_WHAT TO DO_
Go through the material underneath and show every line where the string "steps" occurs.

_INFORMATION SUPPLIED_
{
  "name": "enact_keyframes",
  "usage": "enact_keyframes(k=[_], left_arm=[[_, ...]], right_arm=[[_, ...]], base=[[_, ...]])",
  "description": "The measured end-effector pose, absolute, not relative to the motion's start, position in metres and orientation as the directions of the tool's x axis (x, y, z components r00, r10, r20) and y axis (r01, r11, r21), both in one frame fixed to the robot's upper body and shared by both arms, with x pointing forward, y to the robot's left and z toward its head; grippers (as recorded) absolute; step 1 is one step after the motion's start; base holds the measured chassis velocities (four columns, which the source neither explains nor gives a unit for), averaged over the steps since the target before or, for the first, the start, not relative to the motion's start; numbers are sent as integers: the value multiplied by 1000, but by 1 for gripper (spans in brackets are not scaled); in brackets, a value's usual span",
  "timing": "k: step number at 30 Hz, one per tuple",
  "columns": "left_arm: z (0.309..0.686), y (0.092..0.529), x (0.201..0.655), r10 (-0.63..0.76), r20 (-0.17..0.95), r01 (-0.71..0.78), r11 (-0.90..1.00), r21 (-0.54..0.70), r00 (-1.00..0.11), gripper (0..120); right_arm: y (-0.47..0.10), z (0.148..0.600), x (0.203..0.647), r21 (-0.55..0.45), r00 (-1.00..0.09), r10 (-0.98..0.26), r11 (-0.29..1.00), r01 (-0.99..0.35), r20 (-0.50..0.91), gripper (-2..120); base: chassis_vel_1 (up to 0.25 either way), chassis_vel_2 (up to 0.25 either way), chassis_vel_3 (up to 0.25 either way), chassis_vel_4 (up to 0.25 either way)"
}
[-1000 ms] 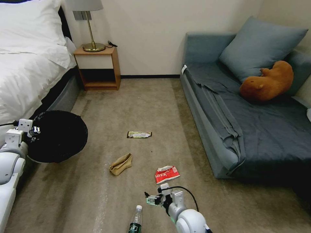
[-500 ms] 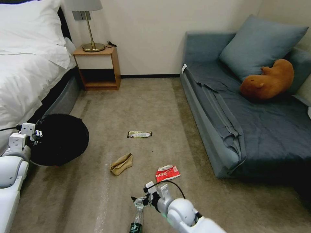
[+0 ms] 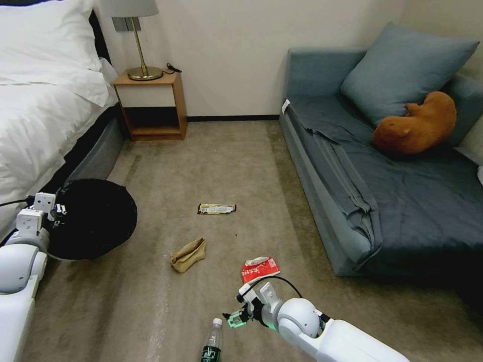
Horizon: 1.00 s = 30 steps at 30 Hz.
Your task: Pick up the trash bin, then pick up the garbage on the floor and place it into the trash bin.
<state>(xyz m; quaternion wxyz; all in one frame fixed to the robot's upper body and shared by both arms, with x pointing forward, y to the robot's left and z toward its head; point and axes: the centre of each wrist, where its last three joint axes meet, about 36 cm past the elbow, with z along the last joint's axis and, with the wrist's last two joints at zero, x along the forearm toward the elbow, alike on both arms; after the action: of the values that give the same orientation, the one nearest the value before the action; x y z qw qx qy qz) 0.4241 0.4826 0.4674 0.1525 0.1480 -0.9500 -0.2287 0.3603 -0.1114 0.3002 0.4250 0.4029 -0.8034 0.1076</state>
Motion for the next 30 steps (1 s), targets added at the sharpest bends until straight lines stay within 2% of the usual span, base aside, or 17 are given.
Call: enact_keyframes(k=[7,26,30], left_arm=[[468,471,420,-342,211,-205,850,485,-916,6],[483,465,401,-334,179,-209,843,495,-925,6],[484,463,399,-332,178,-207,844,495,-926,6]], right_arm=[[-92,294,356,179,-216,-553,574,-799,804,100],[-20,275,334,235,-119,-571,507,-829,812,100],[-19,268,329,214,-125,-554,507,-835,823,100]], base=[[0,0,0,0],[0,0,0,0],[0,0,0,0]])
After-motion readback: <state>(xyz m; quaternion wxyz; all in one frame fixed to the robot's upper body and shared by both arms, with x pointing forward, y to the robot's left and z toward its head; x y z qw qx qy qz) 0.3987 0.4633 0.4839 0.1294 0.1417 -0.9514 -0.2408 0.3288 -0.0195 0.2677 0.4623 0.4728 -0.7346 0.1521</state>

_RESULT FOR THIS EXERCISE_
  "description": "The measured end-effector pose, absolute, not relative to the motion's start, position in metres and orientation as the directions of the tool's x axis (x, y, z components r00, r10, r20) and y axis (r01, r11, r21), both in one frame fixed to the robot's upper body and shared by both arms, with x pointing forward, y to the robot's left and z toward its head; grippers (as recorded) absolute; step 1 is one step after the motion's start; base holds the measured chassis velocities (four columns, which the source neither explains nor gives a unit for), averaged over the steps since the target before or, for the first, the start, not relative to the motion's start; numbers are sent as integers: the value multiplied by 1000, but by 1 for gripper (spans in brackets are not scaled); in brackets, a value's usual span",
Horizon: 1.00 s = 30 steps at 30 Hz.
Motion for the next 30 steps (1 s), targets added at the sharpest bends until straight lines stay within 2% of the usual span, base aside, or 17 are given.

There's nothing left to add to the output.